§ Work required: All of the data below is to be written out again exactly.

§ Data shown:
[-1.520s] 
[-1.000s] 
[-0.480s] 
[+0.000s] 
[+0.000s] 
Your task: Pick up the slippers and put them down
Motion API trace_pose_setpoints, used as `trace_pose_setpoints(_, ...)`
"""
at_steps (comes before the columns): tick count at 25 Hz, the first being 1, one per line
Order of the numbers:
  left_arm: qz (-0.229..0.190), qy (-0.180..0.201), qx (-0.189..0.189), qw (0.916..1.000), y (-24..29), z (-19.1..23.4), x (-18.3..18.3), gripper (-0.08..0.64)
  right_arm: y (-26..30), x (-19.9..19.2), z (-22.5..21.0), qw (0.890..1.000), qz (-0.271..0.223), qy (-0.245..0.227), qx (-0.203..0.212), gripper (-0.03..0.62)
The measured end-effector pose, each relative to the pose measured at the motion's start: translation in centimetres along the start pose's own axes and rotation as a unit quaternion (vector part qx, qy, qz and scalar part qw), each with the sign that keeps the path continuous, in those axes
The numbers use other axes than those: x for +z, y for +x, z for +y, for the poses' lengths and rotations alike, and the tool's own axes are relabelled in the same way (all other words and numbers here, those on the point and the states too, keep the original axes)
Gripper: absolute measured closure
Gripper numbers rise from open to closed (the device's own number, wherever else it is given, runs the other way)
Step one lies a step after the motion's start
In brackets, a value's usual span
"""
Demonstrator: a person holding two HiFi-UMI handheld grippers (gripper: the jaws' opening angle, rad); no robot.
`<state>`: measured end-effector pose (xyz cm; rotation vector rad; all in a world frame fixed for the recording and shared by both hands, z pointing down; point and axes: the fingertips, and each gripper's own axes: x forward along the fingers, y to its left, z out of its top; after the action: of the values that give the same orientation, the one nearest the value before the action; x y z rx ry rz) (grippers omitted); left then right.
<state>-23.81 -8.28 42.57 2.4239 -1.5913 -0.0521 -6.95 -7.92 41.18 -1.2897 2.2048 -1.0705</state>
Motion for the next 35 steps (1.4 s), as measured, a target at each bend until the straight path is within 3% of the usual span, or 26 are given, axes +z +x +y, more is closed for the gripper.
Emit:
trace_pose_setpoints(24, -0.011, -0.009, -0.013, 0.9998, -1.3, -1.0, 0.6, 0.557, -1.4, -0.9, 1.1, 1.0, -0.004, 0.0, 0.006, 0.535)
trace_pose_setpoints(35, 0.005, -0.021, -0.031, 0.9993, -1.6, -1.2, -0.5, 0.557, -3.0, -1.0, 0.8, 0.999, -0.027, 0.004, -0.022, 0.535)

§ Response to this task:
[-1.520s] 
[-1.000s] 
[-0.480s] 
[+0.000s] 
[+0.000s] 
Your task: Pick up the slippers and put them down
Motion API trace_pose_setpoints, used as `trace_pose_setpoints(_, ...)`
"""
at_steps (comes before the columns): tick count at 25 Hz, the first being 1, one per line
Order of the numbers:
  left_arm: qz (-0.229..0.190), qy (-0.180..0.201), qx (-0.189..0.189), qw (0.916..1.000), y (-24..29), z (-19.1..23.4), x (-18.3..18.3), gripper (-0.08..0.64)
  right_arm: y (-26..30), x (-19.9..19.2), z (-22.5..21.0), qw (0.890..1.000), qz (-0.271..0.223), qy (-0.245..0.227), qx (-0.203..0.212), gripper (-0.03..0.62)
The measured end-effector pose, each relative to the pose measured at the motion's start: translation in centimetres along the start pose's own axes and rotation as a unit quaternion (vector part qx, qy, qz and scalar part qw), each with the sign that keeps the path continuous, in those axes
The numbers use other axes than those: x for +z, y for +x, z for +y, for the poses' lengths and rotations alike, and the tool's own axes are relabelled in the same way (all other words and numbers here, those on the point and the states too, keep the original axes)
Gripper: absolute measured closure
Gripper numbers rise from open to closed (the device's own number, wherever else it is given, runs the other way)
Step one lies a step after the motion's start
In brackets, a value's usual span
"""
Demonstrator: a person holding two HiFi-UMI handheld grippers (gripper: the jaws' opening angle, rad); no robot.
`<state>`: measured end-effector pose (xyz cm; rotation vector rad; all in a world frame fixed for the recording and shared by both hands, z pointing down; point and axes: the fingertips, and each gripper's own axes: x forward along the fingers, y to its left, z out of its top; after the action: of the values that give the same orientation, the one nearest the value before the action; x y z rx ry rz) (grippers omitted); left then right.
<state>-23.81 -8.28 42.57 2.4239 -1.5913 -0.0521 -6.95 -7.92 41.18 -1.2897 2.2048 -1.0705</state>
Motion for the next 35 steps (1.4 s), as measured, a target at each bend until the straight path is within 3% of the usual span, or 26 are given, axes +z +x +y, more is closed for the gripper.
Emit:
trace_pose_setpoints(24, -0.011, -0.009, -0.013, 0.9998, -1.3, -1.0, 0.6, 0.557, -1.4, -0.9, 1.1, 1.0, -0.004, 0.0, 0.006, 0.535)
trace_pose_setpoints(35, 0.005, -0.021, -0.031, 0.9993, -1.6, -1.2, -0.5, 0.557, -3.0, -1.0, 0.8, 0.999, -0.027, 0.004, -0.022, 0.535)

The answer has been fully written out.